Pangsit sup daging segar ini berwarna putih salju dan montok, berbentuk bulat, dengan lipatan spiral yang menjuntai dari atas, berlapis-lapis, seperti bunga krisan yang mekar. Adonan tipisnya dikukus hingga bening seperti kristal, dan sup di dalamnya samar-samar terlihat, seolah-olah sup akan merembes keluar hanya dengan sentuhan ringan.
Saya belum pernah melihat warung Meng Yuan sebelumnya, dan saya tidak tahu apakah makanannya bersih. Bagaimana jika anak saya sakit perut?
Sebagai seorang ibu, dia seharusnya mengujinya terlebih dahulu untuk melihat apakah itu beracun.
Mengabaikan anak yang berpegangan pada pangkuannya, wanita itu mengikuti saran Meng Yuan dan meniup roti itu beberapa kali untuk mendinginkannya sebelum dengan hati-hati menggigit sepotong kecil kulitnya. Sejumlah besar sari daging menyembur keluar dengan deras.
"Mencucup."
Uapnya membawa aroma daging, dan kaldu keemasan yang jernih mengalir ke mulutnya. Wanita itu buru-buru menengadahkan kepalanya dan menyesapnya; meskipun panas, suhunya masih dalam batas yang dapat diterima.
Wanita itu dengan cepat mengambil gigitan lagi. Isian daging yang segar dan harum bercampur dengan sari buahnya membanjiri lidahnya. Kulitnya tipis tetapi tidak pecah, dan sari buahnya banyak tetapi tidak berminyak. Kekenyalan potongan daging berpadu dengan aroma daun bawang dan jahe, menyebar ke seluruh mulutnya.
"Waaah, Bu, aku mau makan, aku mau makan bakpao."
Rasa lezat itu tak tertahankan bagi wanita itu, tetapi tangisan anak itu membuatnya merasa tidak nyaman.
Oh ya, bukankah sang ayah bekerja sangat keras hanya agar ibu dan anak bisa makan cukup?
Sambil menggigit roti itu dengan lahap, wanita itu perlahan melepaskan dompet di pinggangnya dan mengeluarkan lima koin tembaga.
"Satu lagi bakpao daging, пожалуйста."
Anak itu segera menyeka air matanya begitu mendapatkan roti, menggigitnya, dan langsung melupakan kekecewaannya pada ibunya karena telah mencuri makanan.
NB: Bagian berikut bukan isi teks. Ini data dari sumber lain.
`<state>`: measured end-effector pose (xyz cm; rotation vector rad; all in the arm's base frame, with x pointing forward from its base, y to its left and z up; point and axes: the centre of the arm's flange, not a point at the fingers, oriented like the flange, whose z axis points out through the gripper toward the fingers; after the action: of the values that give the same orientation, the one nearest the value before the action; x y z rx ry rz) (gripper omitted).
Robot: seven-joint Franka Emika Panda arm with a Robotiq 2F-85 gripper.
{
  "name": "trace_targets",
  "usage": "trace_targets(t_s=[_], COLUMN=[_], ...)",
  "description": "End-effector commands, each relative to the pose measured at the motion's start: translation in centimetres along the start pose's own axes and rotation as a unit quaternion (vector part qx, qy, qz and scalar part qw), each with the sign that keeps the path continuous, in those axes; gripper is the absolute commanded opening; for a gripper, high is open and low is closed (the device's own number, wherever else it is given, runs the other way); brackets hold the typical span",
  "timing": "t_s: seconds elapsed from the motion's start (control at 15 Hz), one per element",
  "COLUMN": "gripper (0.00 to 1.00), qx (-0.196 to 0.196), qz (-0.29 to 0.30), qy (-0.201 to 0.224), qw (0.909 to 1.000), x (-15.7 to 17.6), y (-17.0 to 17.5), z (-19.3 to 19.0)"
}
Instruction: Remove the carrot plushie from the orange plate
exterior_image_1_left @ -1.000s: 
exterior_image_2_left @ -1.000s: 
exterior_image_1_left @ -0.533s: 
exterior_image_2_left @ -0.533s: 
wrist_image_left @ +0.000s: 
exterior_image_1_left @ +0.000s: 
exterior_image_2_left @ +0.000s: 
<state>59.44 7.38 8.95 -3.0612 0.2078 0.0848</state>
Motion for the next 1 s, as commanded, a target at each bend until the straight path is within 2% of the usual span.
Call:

Dengan satu gigitan, kuah yang jernih dan tidak keruh mengalir ke ujung lidah Anda, kulitnya kenyal lembut, aromanya tetap tercium, dan uapnya meningkatkan kesegaran daging.
Baunya sangat enak.
Bisakah kamu mengganti ibunya dengan wanita yang menjual bakpao ini?
Wanita itu dengan hati-hati meniup roti kukus untuk mendinginkannya, dan sari dagingnya meluap dari sudut mulutnya. Daun bawang dan jahe menetralkan rasa berminyak dengan sempurna, hanya menyisakan rasa daging yang lezat dan aroma gandum yang kaya.
Banyak orang sudah tertarik oleh aroma bakpao kukus, dan setelah melihat tingkah laku ibu dan anak itu, beberapa orang tidak bisa menahan diri lagi.
"Aku juga mau bakpao daging!"
"Apa lagi tambalan gigi yang Anda punya, Bos?"
Meng Yuan harus membacanya dengan lantang lagi, yang membuat suaranya serak. Dia akan meminta Zhou Lin'an untuk menuliskan papan pengumuman untuknya nanti, dengan daftar isian dan harganya. Jika tidak, dia harus membacanya kepada setiap pendatang baru, dan mulutnya akan kering.
"Saya ingin isian ayam dan jamur."
"Aku mau lima!"
Hampir seketika, kios itu dipenuhi orang.
Ketika tutup panci diangkat kembali, uap panas menyembur keluar, dan aromanya begitu kuat sehingga membuat para penjual perhiasan di sebelahnya menelan ludah dengan susah payah.
"Untuk apa repot-repot berjualan perhiasan? Kurasa si cantik bakpao kukus ini akan mencuri semua pelanggan di penyeberangan feri hari ini."